Il mondo scientifico ed industriale americano continua a rappresentare la punta piu’ avanzata della ricerca e della sperimentazione biotecnologica, lasciando a distanza l’Europa che non riesce a produrre brevetti in grado di contrastare sul mercato dei farmaci il gigante Usa.Il quadro arriva dai dati del Monitor Biomedico 2003, presentati oggi. Nel 2002 sono stati contati 371 medicinali in sviluppo presso 144 compagnie americane ed il National Health Institute, per la cura di circa 200 malattie.
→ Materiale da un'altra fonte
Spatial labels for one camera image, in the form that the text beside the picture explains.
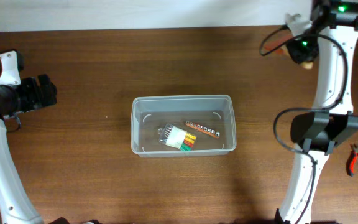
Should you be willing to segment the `copper socket bit rail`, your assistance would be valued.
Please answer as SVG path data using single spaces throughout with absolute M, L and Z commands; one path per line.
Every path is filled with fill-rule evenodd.
M 192 129 L 195 129 L 201 133 L 207 134 L 208 136 L 211 136 L 215 139 L 220 138 L 221 133 L 219 131 L 216 131 L 215 129 L 211 129 L 211 128 L 208 128 L 206 126 L 203 126 L 201 124 L 194 123 L 191 121 L 185 121 L 185 125 Z

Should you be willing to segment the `orange scraper with wooden handle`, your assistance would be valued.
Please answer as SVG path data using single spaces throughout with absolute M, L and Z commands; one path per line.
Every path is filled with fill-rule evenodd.
M 291 34 L 284 35 L 282 37 L 278 37 L 276 40 L 268 40 L 266 44 L 262 47 L 263 50 L 272 50 L 277 45 L 284 43 L 286 40 L 292 38 L 293 36 Z M 285 46 L 280 47 L 278 50 L 275 51 L 275 53 L 280 55 L 285 55 L 287 57 L 290 57 L 289 51 Z M 303 62 L 300 64 L 301 67 L 307 70 L 311 70 L 313 68 L 313 62 Z

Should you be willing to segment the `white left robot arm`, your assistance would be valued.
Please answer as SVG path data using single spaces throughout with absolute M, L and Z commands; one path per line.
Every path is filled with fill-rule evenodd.
M 57 103 L 57 88 L 48 75 L 0 85 L 0 223 L 43 223 L 29 200 L 13 163 L 5 119 Z

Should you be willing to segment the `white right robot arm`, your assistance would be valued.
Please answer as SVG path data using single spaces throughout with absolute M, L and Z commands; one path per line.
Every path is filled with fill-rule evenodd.
M 334 149 L 358 131 L 351 99 L 352 60 L 358 40 L 358 2 L 314 1 L 311 15 L 288 14 L 285 29 L 292 37 L 285 46 L 296 63 L 319 58 L 318 84 L 311 108 L 298 112 L 290 137 L 294 164 L 285 199 L 275 223 L 311 223 L 311 206 L 321 171 Z

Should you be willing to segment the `clear plastic container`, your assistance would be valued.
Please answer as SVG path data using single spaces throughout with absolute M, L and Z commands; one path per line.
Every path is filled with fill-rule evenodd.
M 185 121 L 219 131 L 215 139 L 185 125 Z M 180 151 L 159 142 L 158 130 L 166 124 L 194 134 L 191 151 Z M 237 146 L 236 122 L 228 95 L 179 95 L 139 97 L 132 104 L 131 148 L 140 157 L 225 155 Z

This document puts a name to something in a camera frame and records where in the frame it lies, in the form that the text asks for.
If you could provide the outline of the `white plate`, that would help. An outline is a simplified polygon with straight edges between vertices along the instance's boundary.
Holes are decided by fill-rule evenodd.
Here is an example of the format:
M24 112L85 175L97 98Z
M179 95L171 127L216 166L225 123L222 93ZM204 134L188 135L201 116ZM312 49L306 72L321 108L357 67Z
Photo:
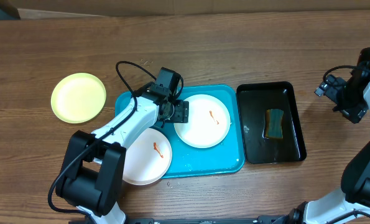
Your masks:
M169 140L158 130L146 129L126 152L123 181L148 185L161 179L172 161Z
M187 123L174 124L179 138L189 146L209 148L229 133L231 118L227 107L216 97L206 94L189 96Z

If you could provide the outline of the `yellow green sponge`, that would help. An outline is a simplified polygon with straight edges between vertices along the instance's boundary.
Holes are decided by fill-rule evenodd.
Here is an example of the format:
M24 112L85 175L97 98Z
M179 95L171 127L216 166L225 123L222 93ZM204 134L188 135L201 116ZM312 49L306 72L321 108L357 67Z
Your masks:
M282 120L284 112L280 109L269 109L265 113L264 137L267 139L282 139Z

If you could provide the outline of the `yellow-green plate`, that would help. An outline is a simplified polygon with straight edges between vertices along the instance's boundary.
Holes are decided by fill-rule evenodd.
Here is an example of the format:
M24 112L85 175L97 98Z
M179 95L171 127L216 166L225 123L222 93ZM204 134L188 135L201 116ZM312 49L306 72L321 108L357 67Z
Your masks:
M105 102L103 82L89 73L74 73L63 78L53 89L50 99L55 116L71 124L92 120Z

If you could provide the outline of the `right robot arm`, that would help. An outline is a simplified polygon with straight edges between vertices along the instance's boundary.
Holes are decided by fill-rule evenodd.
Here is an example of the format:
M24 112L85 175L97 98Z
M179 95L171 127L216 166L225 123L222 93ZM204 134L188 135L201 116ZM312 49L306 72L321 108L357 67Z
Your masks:
M345 81L333 76L332 69L323 75L315 90L335 103L352 123L370 113L370 47L362 49L355 66L348 67L351 77ZM370 141L346 166L341 187L311 202L303 202L287 215L268 219L269 223L346 223L359 217L370 218Z

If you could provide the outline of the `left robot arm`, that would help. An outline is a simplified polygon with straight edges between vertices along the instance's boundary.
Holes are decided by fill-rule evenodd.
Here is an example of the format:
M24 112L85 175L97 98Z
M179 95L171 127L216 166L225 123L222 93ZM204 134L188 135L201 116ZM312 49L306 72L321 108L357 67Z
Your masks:
M183 77L161 68L157 77L131 90L127 107L91 134L77 131L69 140L48 204L60 213L79 213L85 223L124 223L117 197L123 181L126 151L149 127L187 123L189 103L179 98Z

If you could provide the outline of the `blue plastic tray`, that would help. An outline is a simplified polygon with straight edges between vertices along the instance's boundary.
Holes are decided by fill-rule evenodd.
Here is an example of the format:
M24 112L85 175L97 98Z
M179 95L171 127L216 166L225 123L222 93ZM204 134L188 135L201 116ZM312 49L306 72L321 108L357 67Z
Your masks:
M227 107L231 118L229 133L217 145L201 149L185 144L178 137L173 124L162 126L158 122L150 127L160 131L172 147L172 161L168 171L162 176L163 179L233 173L244 165L244 147L235 91L228 85L187 86L180 99L198 94L214 96Z

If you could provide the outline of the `black water tray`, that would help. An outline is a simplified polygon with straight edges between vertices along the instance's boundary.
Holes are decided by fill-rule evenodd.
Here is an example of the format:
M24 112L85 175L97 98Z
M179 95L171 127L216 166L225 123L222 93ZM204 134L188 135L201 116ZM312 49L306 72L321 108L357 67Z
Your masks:
M291 83L243 84L237 87L236 98L248 162L263 164L305 160L307 150ZM264 137L265 113L269 109L284 112L282 139Z

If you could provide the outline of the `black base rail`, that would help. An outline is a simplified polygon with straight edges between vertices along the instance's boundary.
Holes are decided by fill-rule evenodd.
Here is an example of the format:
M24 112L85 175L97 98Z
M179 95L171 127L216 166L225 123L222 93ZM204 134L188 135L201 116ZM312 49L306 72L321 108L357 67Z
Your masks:
M261 215L257 218L199 218L199 219L165 219L128 218L125 224L283 224L287 223L284 215Z

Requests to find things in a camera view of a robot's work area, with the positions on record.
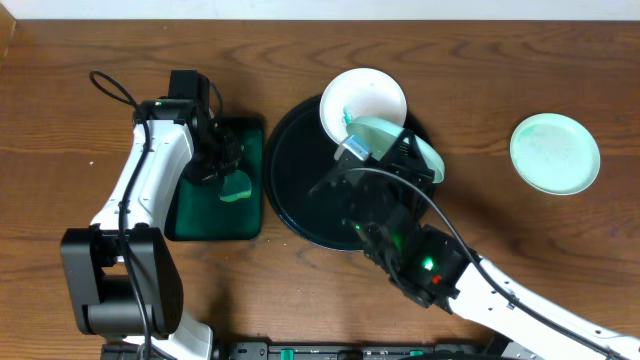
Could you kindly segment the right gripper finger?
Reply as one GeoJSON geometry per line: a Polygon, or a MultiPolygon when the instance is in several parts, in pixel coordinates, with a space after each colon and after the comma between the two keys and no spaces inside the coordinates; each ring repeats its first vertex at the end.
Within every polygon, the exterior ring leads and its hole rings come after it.
{"type": "Polygon", "coordinates": [[[423,163],[420,138],[410,129],[403,129],[397,138],[397,158],[402,163],[423,163]]]}
{"type": "Polygon", "coordinates": [[[307,193],[309,198],[343,195],[350,189],[344,174],[331,173],[319,180],[307,193]]]}

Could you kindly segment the mint green plate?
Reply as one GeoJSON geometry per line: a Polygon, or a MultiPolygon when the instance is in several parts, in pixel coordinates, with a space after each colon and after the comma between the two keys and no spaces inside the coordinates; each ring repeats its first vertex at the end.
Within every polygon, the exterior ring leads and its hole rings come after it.
{"type": "Polygon", "coordinates": [[[557,196],[578,194],[596,180],[598,144],[576,120],[557,113],[532,115],[511,135],[509,154],[518,175],[534,189],[557,196]]]}
{"type": "MultiPolygon", "coordinates": [[[[404,127],[390,121],[362,116],[346,125],[348,135],[355,135],[363,141],[375,160],[381,160],[400,136],[404,127]]],[[[434,171],[434,182],[441,183],[445,176],[445,165],[440,155],[423,139],[416,140],[419,151],[429,169],[434,171]]]]}

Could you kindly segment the yellow green sponge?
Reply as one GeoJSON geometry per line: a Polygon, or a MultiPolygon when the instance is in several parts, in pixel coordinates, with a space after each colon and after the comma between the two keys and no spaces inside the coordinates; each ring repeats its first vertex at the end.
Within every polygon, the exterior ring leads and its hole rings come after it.
{"type": "Polygon", "coordinates": [[[252,181],[242,170],[226,175],[219,193],[219,199],[226,203],[249,198],[252,194],[252,181]]]}

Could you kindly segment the white plate with green stain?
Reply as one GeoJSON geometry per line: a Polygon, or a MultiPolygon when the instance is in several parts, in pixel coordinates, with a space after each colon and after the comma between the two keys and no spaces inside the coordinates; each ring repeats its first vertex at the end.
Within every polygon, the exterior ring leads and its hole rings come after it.
{"type": "Polygon", "coordinates": [[[376,117],[403,126],[408,113],[405,94],[388,74],[373,68],[341,73],[321,95],[319,117],[336,144],[347,138],[347,125],[359,117],[376,117]]]}

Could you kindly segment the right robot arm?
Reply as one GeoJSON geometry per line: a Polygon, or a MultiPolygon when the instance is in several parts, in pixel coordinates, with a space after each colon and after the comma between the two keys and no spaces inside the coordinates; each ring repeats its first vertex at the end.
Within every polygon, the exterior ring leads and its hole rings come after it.
{"type": "Polygon", "coordinates": [[[320,186],[346,190],[346,223],[365,255],[415,303],[494,330],[543,359],[636,359],[639,341],[539,296],[479,255],[448,218],[420,225],[438,155],[408,129],[351,123],[320,186]]]}

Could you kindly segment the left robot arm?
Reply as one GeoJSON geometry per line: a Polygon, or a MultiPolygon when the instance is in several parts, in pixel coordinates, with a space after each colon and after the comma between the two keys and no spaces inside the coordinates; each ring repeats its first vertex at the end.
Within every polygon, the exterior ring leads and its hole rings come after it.
{"type": "Polygon", "coordinates": [[[69,228],[61,257],[79,331],[134,346],[139,359],[210,359],[214,332],[184,309],[183,285],[164,240],[181,179],[218,179],[241,191],[242,147],[219,125],[209,100],[219,92],[195,70],[174,70],[167,95],[136,101],[121,85],[111,98],[132,106],[133,144],[103,208],[85,228],[69,228]]]}
E’ soprattutto il cancro, con 178 farmaci (41,9%), a rappresentare il bersaglio privilegiato dell’attivita’ sperimentale, seguito dalle malattie infettive con 47 farmaci (11,1%), dalle malattie autoimmunitarie con 26 farmaci (6,1%), dalle malattie neurologiche con 22 farmaci (5,2%), e dall’Aids/Hiv e disturbi correlati con 21 farmaci (4,9%). Sono poi presenti 19 farmaci per le malattie respiratorie (4,5%), 17 farmaci per le malattie dall’apparato digerente
(4,0%), 15 farmaci per la malattie cardiovascolari e della pelle (3,5%), 10 farmaci per le malattie genetiche ed il diabete (2,4%), 6 farmaci per i trapianti (1,4%), 4 farmaci per le malattie della crescita (1,0%) e 2 per infertilita’ e malattie
dell’apparato visivo (0,5%). La ricerca italiana ha pero’ dato all’innovazione biotecnologica un contributo rilevante. In particolare si possono segnalare alcuni punti di eccellenza in Italia nei campi della terapia genica, della immunologia, delle cellule staminali, dello studio e produzione di vaccini, nel settore di studio dei genomici e proteomici e dei tumori e nei 42 progetti
integrati europei sui tumori del VI Programma Quadro, di cui 6, pari al 14%, sono coordinati da scienziati italiani. Negli ultimi tre anni vi e’ stata una crescita del numero di imprese biotecnologiche in Europa, con un contributo significativo di Germania, Regno Unito e Francia, dove l’incremento è stato rispettivamente del 32%, 26% e 38%. Sebbene nello stesso periodo in Italia la crescita delle imprese biotecnologiche sia stata del 41%, la posizione dell’industria biotecnologica in Italia e’ ancora debole: solo poche sono le
imprese biotecnologiche quotate in borsa, pari al 2,9% delle piccole e medie imprese (Pmi) quotate in Europa. Inoltre solo il 40% è impegnato nel settore della salute, mentre il 30% si occupa di strumentazione. Infine il 29% delle piccole e medie imprese biotecnologiche in Italia e’ formato da start up, imprese nelle prime fasi di vita, che necessitano, quindi, di ulteriore rafforzamento e stabilizzazione. Queste aziende biotecnologiche italiane costituiscono solo il 3% delle europee. Tuttavia se si includono le divisioni biotech
delle grandi imprese multinazionali, il settore appare piu’ consistente: gli addetti presenti in Italia rappresentano circa il 14% degli addetti europei. L’Europa, pur essendo in testa nella produzione scientifica in biotecnologie, come dimostra il numero di pubblicazioni scientifiche nelle biotecnologie nel periodo 1994-99, e’ indietro nella produzione di brevetti, anche in presenza di Paesi europei che dimostrano in questo settore buone performance. La quota di brevetti ottenuti da soggetti europei presso l’ufficio brevetti statunitense (Uspto) e’ ancora ridotta: 18,7% nel 2000 rispetto al 65,5% di soggetti statunitensi; mentre il numero di brevetti in biotecnologie
ottenuti presso l’Ufficio brevetti americano (Uspto) e’ cresciuto in dieci anni, tra 1990 e 2000, del 15% all’anno, la crescita presso l’Ufficio Europeo, dove peraltro piu’ della meta’ delle domande e’ di origine statunitense, e’ stata del 10,5%.